The doctor nods, unsurprised. “Swallowing ocean water will do that. We’ll get some fluids into you and run a few checks.”

“Alright, I’ll go wait outside and give you guys some privacy,” I say, hoping to give room to the medical staff but at my words, the girl jumps, eyes wide with panic as she scrambles off the bed. She’s steadier than she was on the boat, but not by much..

“No!” Her voice cracks. She grabs for my arm, fingers pressing into my skin. “Don’t leave me, please.”

The nurse’s eyes widen at the girl’s words, her eyes sliding to me as if wondering what hold I have over her. “Miss, you need to get back in bed so we can—”

“Don’t go.” She ignores the nurse behind her. “Please.”

I look at the doctor over her head. He gives me a small nod—stay.

There are tears, and I’m helpless to those so I find myself nodding.

“Let them take a look at you. I’m not going anywhere.

” I help her back to the bed, and that’s when I notice it—the thin golden chain at her throat.

I slide a finger under it and read the inscription aloud. “Chloe. Is that your name?”

“I…I don’t know.”

The doctor checks her over—pupils, lymph nodes, a gentle press along her skull. “No head wounds that I can feel. We’ll do a CT scan to rule out anything internal. It isn’t unusual for someone who’s had a scare like this to have gaps in their memory. We’ll know more shortly.”

“Don’t leave,” she says, tugging at my hand. “Please.”

“I’m not,” I assure her, using the hand she’s not squeezing the life out of to pat her shoulder. “I’ll stay. Now, let them help you.”

She releases my hand but keeps those blue eyes on me, tracking my every step as I move aside to give the doctor room.

I stay for the blood draw, the chest x-ray, and the CT scan.

It takes hours before the doctor finally assures us that she’s fine.

They didn’t find any fluids in her lungs or trauma to the head.

“You are incredibly lucky to come out of this with just a case of mild dehydration and some throat irritation,” he tells her. “We’ll give you some fluids to get your electrolytes up and monitor you overnight—”

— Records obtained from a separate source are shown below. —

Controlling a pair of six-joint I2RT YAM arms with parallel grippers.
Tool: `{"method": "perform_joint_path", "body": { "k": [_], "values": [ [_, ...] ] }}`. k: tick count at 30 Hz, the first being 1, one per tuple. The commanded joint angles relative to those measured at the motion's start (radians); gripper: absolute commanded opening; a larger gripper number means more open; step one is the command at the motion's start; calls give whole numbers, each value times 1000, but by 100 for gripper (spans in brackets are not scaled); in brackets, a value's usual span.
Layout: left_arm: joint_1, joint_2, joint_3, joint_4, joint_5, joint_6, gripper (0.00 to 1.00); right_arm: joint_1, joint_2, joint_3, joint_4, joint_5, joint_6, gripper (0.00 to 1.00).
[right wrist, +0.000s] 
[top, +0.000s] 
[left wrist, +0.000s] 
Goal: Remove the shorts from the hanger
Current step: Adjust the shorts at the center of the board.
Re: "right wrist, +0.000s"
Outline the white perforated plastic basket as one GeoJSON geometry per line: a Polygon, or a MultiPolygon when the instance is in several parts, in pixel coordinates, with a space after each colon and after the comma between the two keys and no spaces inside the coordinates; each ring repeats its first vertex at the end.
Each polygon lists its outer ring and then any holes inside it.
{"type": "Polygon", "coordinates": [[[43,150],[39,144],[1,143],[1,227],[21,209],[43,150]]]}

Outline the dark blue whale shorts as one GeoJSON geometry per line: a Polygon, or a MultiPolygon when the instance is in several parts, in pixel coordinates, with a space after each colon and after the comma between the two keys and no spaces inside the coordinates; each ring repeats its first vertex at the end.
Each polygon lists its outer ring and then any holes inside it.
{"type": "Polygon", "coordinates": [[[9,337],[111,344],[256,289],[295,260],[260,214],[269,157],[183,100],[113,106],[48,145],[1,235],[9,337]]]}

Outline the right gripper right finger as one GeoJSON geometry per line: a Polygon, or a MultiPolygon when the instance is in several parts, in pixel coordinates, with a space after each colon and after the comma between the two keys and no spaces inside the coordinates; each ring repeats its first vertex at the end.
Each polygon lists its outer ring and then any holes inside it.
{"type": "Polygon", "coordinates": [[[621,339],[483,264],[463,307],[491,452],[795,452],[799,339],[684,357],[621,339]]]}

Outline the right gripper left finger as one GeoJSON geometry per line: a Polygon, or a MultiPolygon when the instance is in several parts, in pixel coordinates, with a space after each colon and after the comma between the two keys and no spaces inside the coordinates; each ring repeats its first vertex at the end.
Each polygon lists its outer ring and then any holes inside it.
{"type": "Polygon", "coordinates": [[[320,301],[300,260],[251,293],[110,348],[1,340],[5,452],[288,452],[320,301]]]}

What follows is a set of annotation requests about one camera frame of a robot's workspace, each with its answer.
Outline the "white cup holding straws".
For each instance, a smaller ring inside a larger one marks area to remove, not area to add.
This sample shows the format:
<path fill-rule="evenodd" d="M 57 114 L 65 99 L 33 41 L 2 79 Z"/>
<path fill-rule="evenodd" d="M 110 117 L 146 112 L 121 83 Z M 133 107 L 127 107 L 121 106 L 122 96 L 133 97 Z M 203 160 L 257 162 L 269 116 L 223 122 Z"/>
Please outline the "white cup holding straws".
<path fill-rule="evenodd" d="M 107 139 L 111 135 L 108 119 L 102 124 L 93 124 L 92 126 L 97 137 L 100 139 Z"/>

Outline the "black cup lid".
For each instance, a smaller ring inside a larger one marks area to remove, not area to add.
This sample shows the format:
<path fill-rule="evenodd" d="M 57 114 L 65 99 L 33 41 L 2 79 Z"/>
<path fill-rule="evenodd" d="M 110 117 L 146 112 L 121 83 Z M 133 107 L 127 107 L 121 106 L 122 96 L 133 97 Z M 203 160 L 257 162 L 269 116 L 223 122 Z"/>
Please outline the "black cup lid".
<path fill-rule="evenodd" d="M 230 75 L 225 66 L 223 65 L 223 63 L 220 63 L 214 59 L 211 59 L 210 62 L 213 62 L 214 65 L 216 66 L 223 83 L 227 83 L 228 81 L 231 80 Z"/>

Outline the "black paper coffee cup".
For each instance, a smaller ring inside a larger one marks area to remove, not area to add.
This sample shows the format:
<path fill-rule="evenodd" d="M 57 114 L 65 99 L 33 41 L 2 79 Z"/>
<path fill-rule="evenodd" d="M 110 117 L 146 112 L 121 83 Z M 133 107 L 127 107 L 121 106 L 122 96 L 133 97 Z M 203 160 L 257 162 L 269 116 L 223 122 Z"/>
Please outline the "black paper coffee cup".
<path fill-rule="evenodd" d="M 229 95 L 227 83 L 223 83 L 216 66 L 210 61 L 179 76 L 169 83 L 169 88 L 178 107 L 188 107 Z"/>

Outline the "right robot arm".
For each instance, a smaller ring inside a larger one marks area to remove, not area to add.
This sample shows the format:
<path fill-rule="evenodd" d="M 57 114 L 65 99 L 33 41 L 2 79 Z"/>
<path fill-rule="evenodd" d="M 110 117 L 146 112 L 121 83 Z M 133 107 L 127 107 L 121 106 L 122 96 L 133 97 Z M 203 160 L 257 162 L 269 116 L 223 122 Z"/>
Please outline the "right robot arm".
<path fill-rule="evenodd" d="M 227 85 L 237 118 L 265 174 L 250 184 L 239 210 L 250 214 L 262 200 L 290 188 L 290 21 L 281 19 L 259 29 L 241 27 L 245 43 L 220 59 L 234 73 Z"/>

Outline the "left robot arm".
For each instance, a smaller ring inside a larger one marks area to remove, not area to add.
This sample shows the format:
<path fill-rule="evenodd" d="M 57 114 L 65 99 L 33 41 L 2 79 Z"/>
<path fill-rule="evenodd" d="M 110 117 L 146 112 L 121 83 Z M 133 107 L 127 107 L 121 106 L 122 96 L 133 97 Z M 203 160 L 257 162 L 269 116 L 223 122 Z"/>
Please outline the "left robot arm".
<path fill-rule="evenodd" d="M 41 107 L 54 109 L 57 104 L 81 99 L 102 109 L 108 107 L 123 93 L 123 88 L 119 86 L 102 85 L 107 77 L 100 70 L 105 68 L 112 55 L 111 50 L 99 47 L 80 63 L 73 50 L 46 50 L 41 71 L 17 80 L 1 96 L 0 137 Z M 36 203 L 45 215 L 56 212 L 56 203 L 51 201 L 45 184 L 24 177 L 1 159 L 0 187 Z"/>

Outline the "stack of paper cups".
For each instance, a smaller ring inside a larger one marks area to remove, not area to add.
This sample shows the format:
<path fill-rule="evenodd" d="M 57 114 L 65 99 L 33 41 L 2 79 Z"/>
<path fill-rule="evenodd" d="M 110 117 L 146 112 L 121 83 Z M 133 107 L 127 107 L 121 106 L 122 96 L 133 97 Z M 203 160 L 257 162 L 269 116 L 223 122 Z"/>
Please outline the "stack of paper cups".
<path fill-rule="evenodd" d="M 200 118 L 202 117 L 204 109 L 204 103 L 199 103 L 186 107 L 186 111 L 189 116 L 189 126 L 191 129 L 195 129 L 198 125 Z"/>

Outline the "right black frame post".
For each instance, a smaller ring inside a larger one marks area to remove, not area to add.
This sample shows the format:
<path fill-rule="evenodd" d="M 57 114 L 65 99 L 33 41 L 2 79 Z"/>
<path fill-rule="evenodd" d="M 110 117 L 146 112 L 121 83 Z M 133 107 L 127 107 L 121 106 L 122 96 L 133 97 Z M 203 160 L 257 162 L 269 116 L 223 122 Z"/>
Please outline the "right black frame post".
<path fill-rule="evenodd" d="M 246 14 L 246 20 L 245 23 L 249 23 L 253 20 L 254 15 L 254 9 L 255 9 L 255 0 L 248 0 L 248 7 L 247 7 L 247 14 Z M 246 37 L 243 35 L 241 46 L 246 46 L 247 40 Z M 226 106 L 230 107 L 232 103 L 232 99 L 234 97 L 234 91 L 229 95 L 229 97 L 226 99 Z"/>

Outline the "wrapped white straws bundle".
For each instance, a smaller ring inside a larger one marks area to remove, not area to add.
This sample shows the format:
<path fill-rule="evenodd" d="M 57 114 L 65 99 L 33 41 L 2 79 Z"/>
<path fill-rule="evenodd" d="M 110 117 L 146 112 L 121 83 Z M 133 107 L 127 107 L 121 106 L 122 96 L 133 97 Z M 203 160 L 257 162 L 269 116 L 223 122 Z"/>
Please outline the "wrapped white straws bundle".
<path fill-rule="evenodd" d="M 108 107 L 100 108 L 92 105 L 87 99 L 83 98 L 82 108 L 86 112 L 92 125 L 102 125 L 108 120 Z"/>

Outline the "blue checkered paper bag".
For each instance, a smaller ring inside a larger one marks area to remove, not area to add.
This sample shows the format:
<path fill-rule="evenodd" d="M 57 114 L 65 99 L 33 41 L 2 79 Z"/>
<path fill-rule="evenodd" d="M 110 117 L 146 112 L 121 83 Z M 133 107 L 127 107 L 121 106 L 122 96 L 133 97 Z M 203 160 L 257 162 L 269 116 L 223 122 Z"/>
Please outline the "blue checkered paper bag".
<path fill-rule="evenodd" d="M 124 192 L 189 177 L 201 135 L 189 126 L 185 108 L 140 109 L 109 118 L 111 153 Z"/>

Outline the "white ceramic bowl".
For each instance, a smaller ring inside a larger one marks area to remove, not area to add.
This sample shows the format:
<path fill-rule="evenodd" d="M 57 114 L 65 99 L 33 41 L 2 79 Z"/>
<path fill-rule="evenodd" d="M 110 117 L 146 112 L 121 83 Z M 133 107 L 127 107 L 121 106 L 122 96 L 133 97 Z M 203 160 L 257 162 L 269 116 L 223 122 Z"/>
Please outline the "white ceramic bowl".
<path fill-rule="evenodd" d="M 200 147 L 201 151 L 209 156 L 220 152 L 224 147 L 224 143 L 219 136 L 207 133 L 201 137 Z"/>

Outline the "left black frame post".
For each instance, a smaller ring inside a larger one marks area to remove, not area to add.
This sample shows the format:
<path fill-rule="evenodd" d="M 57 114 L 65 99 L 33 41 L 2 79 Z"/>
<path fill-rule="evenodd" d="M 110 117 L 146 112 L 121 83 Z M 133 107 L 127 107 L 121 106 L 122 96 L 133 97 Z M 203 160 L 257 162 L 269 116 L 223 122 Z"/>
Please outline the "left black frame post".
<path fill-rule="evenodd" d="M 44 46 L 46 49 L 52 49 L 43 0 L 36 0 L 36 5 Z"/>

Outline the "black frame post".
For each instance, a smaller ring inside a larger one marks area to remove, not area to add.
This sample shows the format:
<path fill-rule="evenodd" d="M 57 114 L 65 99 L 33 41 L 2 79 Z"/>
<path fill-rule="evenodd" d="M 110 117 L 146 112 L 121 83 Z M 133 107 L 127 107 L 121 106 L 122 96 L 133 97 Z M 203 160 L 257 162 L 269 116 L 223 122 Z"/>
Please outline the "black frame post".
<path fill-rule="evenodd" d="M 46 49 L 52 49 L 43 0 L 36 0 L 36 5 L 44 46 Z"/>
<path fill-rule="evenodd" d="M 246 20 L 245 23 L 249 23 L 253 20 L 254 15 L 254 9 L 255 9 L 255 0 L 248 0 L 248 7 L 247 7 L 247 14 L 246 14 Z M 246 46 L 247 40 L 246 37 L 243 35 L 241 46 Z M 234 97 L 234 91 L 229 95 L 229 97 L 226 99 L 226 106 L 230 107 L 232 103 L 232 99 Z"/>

“No.” The word is immediate, quiet, and utterly firm. “I don’t want to stay here. Please don’t leave me here.”

“This is one of the most secure places on Eden Cove. We’ll notify the police, and the nurses will check on you every—”

“No!” She shakes her head fiercely at the doctor’s words, but her eyes stay locked on me. Then, more carefully, “Is there someone looking for me? You said you’d call the police.”

“We’re required to file a report,” the doctor says, not unkindly. “A young woman found in the water with no memory—that’s exactly the kind of thing the police need to know about. Someone may be looking for you.”

Something flickers in her expression. Just for a moment. “And if no one is?”

The doctor opens his mouth, and I watch her eyes move back to me.

“You said I was okay.” Her voice shifts—softer now, and I can’t tell if it’s calculated or desperate. “You said that all I need are fluids. I’d rather go somewhere I feel safe.”

Damn, those blue eyes, full of pleading.

I see the doctor wavering in his decision, and even before he speaks, I can tell he’s been persuaded. “You need to finish your IV drip first, then…” He turns to me, question in his eyes, and I wonder what he wants me to say.

I could name ten reasons why this is a terrible idea. She’s a stranger. She’s young. She’s clearly not in a state to be making decisions. I open my mouth to say just that, but something else comes out.

“I’ll take her home with me.” Fuck. “Until she remembers.”